[Stored data entries]
- - - -
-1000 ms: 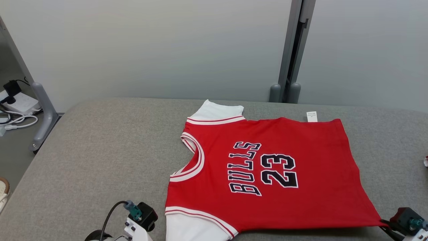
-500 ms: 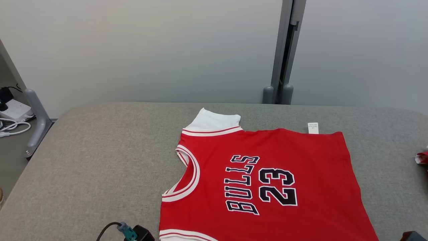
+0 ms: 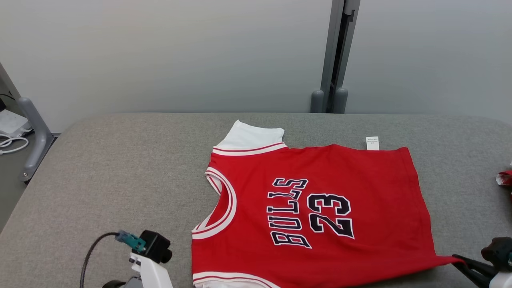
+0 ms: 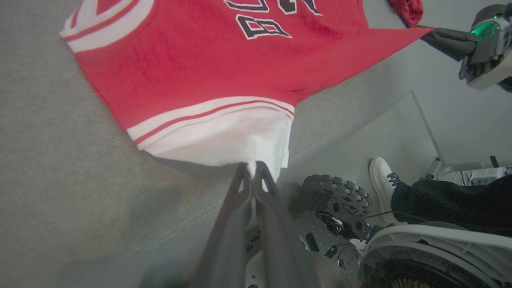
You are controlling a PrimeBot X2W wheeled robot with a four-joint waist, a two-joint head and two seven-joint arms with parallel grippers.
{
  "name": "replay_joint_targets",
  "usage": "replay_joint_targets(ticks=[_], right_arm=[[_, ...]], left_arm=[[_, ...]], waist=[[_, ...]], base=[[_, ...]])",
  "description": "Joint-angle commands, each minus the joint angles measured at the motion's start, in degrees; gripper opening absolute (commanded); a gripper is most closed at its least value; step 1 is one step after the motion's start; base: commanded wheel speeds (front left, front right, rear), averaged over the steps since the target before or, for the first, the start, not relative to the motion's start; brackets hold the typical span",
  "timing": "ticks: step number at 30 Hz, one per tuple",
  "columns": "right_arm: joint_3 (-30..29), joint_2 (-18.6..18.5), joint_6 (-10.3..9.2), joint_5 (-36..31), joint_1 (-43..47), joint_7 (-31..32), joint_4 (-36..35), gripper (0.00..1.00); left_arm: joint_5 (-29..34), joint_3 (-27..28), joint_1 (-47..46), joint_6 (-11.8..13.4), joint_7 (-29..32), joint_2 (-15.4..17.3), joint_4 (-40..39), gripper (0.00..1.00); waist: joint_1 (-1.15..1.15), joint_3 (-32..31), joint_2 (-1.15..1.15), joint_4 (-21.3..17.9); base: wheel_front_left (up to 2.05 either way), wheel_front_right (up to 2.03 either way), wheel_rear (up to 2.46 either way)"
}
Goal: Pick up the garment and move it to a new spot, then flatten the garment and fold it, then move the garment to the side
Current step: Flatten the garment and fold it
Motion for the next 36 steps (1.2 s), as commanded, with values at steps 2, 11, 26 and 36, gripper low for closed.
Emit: replay_joint_targets(ticks=[2, 11, 26, 36], right_arm=[[-0.1, 0.0, -0.02, -0.3, -1.4, -0.6, 0.4, 0.00], [-0.1, 0.9, -0.02, -2.9, -4.8, -1.0, 1.8, 0.00], [-0.1, 2.4, -0.03, -4.9, -8.3, -1.1, 5.1, 0.00], [0.0, 2.7, -0.02, -6.4, -11.0, -0.1, 6.5, 0.00]], left_arm=[[-1.3, 1.7, -1.3, 0.4, -0.8, 0.1, -0.2, 0.00], [-5.3, 8.7, -4.4, 1.1, -5.8, -1.9, 1.8, 0.00], [-2.1, 11.2, -11.2, 3.0, -12.9, -10.3, 13.1, 0.00], [2.0, 10.2, -17.8, 3.1, -16.1, -16.7, 23.9, 0.00]], waist=[[0.00, 0.3, 0.00, -0.1], [0.00, 1.2, 0.00, -0.4], [0.00, 4.8, 0.00, -0.3], [0.00, 9.6, 0.00, -0.9]], base=[[0.00, 0.00, 0.00], [0.00, 0.00, 0.00], [0.00, 0.00, 0.00], [0.00, 0.00, 0.00]])
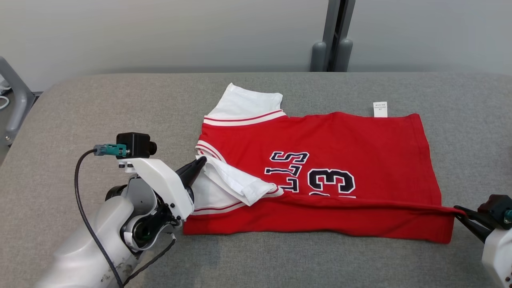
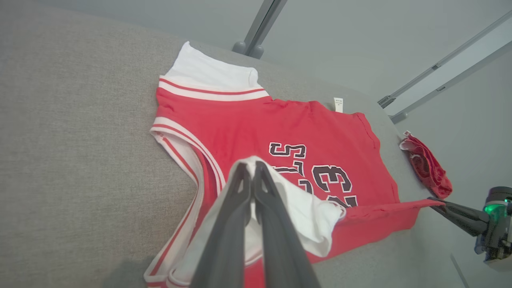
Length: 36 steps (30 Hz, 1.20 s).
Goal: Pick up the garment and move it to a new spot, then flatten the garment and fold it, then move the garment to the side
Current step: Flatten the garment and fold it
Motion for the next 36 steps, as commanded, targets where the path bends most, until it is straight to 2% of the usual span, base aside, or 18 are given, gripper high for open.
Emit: replay_joint_targets(ticks=[1, 13, 17, 18, 19, 20, 21, 26, 32, 34, 36], right_arm=[[0.0, 0.1, -0.03, -0.6, -0.3, 0.2, 0.4, 0.00], [0.0, 0.6, -0.03, -2.0, -2.7, -0.2, 1.9, 0.00], [0.0, 0.8, -0.03, 0.7, -3.6, -0.5, 2.6, 0.00], [0.0, 0.8, -0.03, 1.1, -4.0, -0.5, 2.8, 0.35], [0.0, 0.8, -0.03, 2.1, -4.3, -0.6, 3.0, 1.00], [0.0, 0.9, -0.03, 2.7, -4.5, -0.7, 3.1, 1.00], [0.0, 1.1, -0.02, 3.3, -4.6, -0.7, 3.0, 1.00], [0.0, 1.4, -0.02, 5.8, -2.7, -0.7, 2.2, 1.00], [-0.1, 2.1, -0.02, 9.9, -3.3, -0.7, 2.9, 1.00], [-1.6, 2.5, -0.02, 11.8, -3.5, -0.7, 3.5, 1.00], [-6.1, 3.3, -0.03, 14.0, -2.5, -0.7, 4.2, 1.00]], left_arm=[[0.8, -0.1, -1.5, 0.1, -0.7, -0.5, 1.5, 0.00], [3.2, -1.0, -6.2, -1.7, -3.9, -6.3, 12.1, 0.00], [3.6, -1.2, -7.2, -2.4, -5.0, -8.0, 14.8, 0.00], [3.7, -1.2, -7.5, -2.5, -5.4, -8.3, 15.6, 0.00], [4.0, -1.1, -7.8, -2.3, -5.8, -8.6, 16.4, 0.38], [4.2, -1.2, -8.1, -2.3, -6.3, -9.0, 17.1, 0.80], [4.4, -1.3, -8.2, -2.3, -6.7, -9.4, 17.8, 1.00], [4.9, -0.7, -8.4, -3.5, -10.4, -10.5, 20.7, 1.00], [4.2, 2.9, -8.8, -3.9, -19.2, -11.1, 23.6, 1.00], [4.3, 3.8, -8.3, -4.1, -21.3, -10.9, 24.2, 1.00], [5.7, 3.7, -7.4, -3.7, -22.8, -10.6, 24.6, 1.00]], waist=[[0.00, 1.1, 0.00, -0.2], [0.00, 5.1, 0.00, 0.2], [0.00, 5.8, 0.00, 0.4], [0.00, 5.9, 0.00, 0.5], [0.00, 6.0, 0.00, 0.5], [0.00, 6.0, 0.00, 0.5], [0.00, 6.0, 0.00, 0.6], [0.00, 5.0, 0.00, 0.6], [0.00, 2.4, 0.00, 0.3], [0.00, 1.5, 0.00, 0.2], [0.00, 0.6, 0.00, 0.2]], base=[[0.00, 0.00, 0.00], [0.00, 0.00, 0.00], [0.00, 0.00, 0.00], [0.00, 0.00, 0.00], [0.00, 0.00, 0.00], [0.00, 0.00, 0.00], [0.00, 0.00, 0.00], [0.00, 0.00, 0.00], [0.00, 0.00, 0.00], [0.00, 0.00, 0.00], [0.00, 0.00, 0.00]])
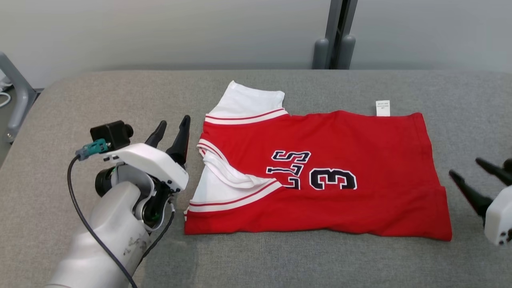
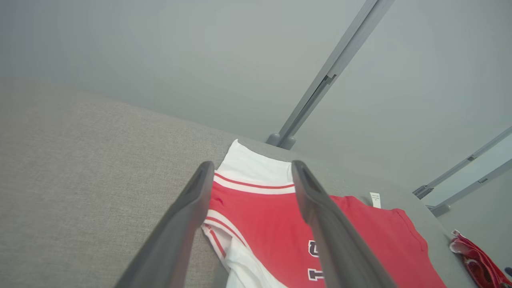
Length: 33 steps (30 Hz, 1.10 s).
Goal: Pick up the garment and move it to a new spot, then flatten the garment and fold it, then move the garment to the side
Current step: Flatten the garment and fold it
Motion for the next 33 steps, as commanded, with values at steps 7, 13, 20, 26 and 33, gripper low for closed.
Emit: replay_joint_targets(ticks=[7, 13, 20, 26, 33], right_arm=[[-21.7, 4.9, -0.02, -2.0, 11.2, -0.3, 0.9, 1.00], [-37.0, 10.8, -0.02, -10.1, 21.8, -0.3, 0.5, 1.00], [-44.3, 17.4, -0.02, -14.5, 27.6, -0.3, 1.9, 1.00], [-42.9, 19.8, -0.02, -13.3, 27.3, -0.3, 4.5, 1.00], [-41.0, 20.2, -0.02, -12.2, 26.3, -0.3, 6.2, 1.00]], left_arm=[[3.8, 4.4, 5.9, 0.8, -1.8, 0.8, -3.8, 1.00], [14.4, 11.2, 15.9, 3.5, -1.8, -0.6, -11.8, 1.00], [22.8, 16.1, 25.5, 5.1, -1.8, -4.7, -12.1, 1.00], [25.7, 17.3, 28.1, 6.4, -1.8, -6.9, -6.5, 1.00], [24.6, 16.0, 25.5, 6.7, -1.7, -7.7, 0.7, 1.00]], waist=[[0.00, -3.7, 0.00, 0.1], [0.00, -5.6, 0.00, -0.1], [0.00, -5.9, 0.00, -0.8], [0.00, -5.4, 0.00, -1.2], [0.00, -5.0, 0.00, -1.1]], base=[[0.00, 0.00, 0.00], [0.00, 0.00, 0.00], [0.00, 0.00, 0.00], [0.00, 0.00, 0.00], [0.00, 0.00, 0.00]])
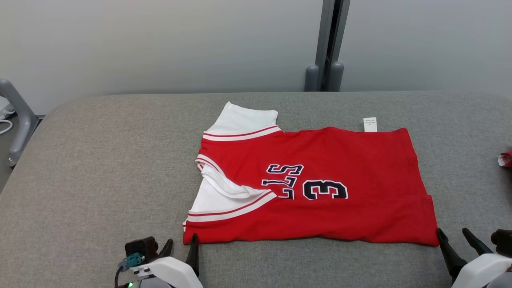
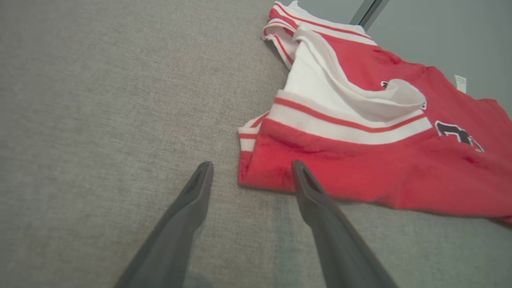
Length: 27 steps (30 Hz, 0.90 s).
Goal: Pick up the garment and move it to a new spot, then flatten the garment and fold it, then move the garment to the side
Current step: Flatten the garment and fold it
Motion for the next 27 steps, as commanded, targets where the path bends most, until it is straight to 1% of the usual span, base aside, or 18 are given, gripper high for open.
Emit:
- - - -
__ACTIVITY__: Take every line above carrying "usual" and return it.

__SOLUTION TO THIS EXERCISE__:
Motion for the next 36 steps, as commanded, targets where the path bends most, until it is straight to 2% of the usual span, base aside, or 18 are given, gripper high for open.
Motion for the next 27 steps, as commanded, targets where the path bends most, until it is straight to 1% of the usual span, base aside, or 18 are given, gripper high for open.

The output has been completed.